Woody Allen’s best film in a decade
For some critics, Woody Allen’s status as a master film-maker has been unfairly overshadowed by the wreck of his private life. But he’s also released some pretty patchy movies.
It’s not often that an audience of hardened media cynics erupts into cheers at the opening, rather than closing, credits. But such was the case at the screening of Coup de Chance, when the words “ecrit et realise par Woody Allen” were the cue for almost unanimous uproarious approval. Clearly, for some critics, Allen’s status as a master film-maker has been unfairly overshadowed by the wreck of his private life.

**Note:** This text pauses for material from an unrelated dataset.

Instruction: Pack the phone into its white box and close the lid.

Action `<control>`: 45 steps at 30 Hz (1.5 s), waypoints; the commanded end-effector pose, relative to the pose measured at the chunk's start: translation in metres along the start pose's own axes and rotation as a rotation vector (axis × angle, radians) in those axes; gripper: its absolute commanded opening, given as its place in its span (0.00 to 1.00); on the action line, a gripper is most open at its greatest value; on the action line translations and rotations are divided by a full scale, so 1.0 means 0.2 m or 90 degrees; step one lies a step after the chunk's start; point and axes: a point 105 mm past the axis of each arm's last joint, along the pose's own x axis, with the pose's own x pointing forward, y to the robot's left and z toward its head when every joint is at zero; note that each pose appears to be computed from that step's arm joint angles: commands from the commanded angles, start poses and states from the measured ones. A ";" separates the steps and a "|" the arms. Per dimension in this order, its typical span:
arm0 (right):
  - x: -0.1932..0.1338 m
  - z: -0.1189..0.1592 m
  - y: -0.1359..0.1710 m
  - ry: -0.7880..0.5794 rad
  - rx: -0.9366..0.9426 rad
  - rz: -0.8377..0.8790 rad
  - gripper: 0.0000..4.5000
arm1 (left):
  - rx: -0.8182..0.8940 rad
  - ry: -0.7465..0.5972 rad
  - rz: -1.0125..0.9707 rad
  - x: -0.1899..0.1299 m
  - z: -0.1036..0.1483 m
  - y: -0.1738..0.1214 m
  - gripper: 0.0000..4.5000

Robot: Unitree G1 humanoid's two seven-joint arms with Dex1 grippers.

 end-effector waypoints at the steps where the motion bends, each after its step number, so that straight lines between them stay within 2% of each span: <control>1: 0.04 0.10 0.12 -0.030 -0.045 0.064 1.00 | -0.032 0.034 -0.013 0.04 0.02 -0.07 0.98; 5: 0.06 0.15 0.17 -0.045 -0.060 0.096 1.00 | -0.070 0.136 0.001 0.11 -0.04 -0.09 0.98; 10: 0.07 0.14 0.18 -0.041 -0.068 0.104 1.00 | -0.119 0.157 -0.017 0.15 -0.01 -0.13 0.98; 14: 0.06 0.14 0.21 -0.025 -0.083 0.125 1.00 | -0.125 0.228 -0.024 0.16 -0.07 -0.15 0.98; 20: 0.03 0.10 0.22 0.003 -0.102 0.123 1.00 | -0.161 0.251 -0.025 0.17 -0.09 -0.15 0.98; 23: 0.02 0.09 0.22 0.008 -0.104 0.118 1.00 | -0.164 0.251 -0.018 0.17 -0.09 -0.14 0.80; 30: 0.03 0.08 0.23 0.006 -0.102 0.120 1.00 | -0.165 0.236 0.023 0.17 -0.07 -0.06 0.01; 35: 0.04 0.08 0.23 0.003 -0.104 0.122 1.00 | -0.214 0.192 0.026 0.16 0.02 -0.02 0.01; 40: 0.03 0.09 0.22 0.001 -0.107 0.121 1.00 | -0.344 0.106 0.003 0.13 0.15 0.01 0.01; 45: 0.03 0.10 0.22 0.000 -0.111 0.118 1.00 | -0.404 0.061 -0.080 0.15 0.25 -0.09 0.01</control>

The truth, however, is that Allen’s status as a master film-maker has also been overshadowed by almost a decade of incredibly patchy movies, culminating in the recent flop double-whammy of A Rainy Day in New York and Rifkin’s Festival (so poor it skipped a UK release). The pre-screening applause yesterday (Monday) was thus premature and yet, as it turns out, also oddly prescient. For Coup de Chance is indeed the best thing that Allen has made in years, certainly since Blue Jasmine in 2013. It’s his first French-language movie (hence “ecrit et realise” etc), with a muscular French cast - led by Melvil Poupaud as a financier with a dark heart - and the shift in creative milieu seems to have invigorated the 87-year-old.
The subject terrain is vaguely familiar, and Allen has cited Match Point as the film’s nearest cousin, though this version is leavened with humour. It features the seemingly perfect Parisian marriage of Poupaud’s wealthy if domineering Jean to the once non-conformist Fanny (Lou de Laage), and how that relationship quickly comes apart when Fanny meets, via a chance street-side encounter (see title), her teenage crush and aspiring novelist Alain (Niels Schneider). Naturally, a clandestine affair beckons.
Allen could have dwelt solely on the melodramatic implications of betrayal and heartache in a film smartly scattered with credible supporting roles, most notably Valerie Lemercier as Fanny’s over-inquisitive mother. But he pushes it further, triggering the psychopath in Jean, and the film skips jauntily, over a near constant jazz-age soundtrack, towards a delightfully silly murder-mystery crescendo. The screen, meanwhile, is bathed in the golden-hour lighting of cinematographer Vittorio Storaro (The Last Emperor) and this is by far the most deliberately filmed Allen movie for some time - A Rainy Day in New York looked like a student rough-cut. Other high points include actual chemistry between the leads and an unfussy subtext about the true meaning of chance and how, statistically speaking, based on reproductive probabilities, “Everyone alive has hit the jackpot.”
And, no, it’s not as good as vintage Woody Allen. But nothing ever is.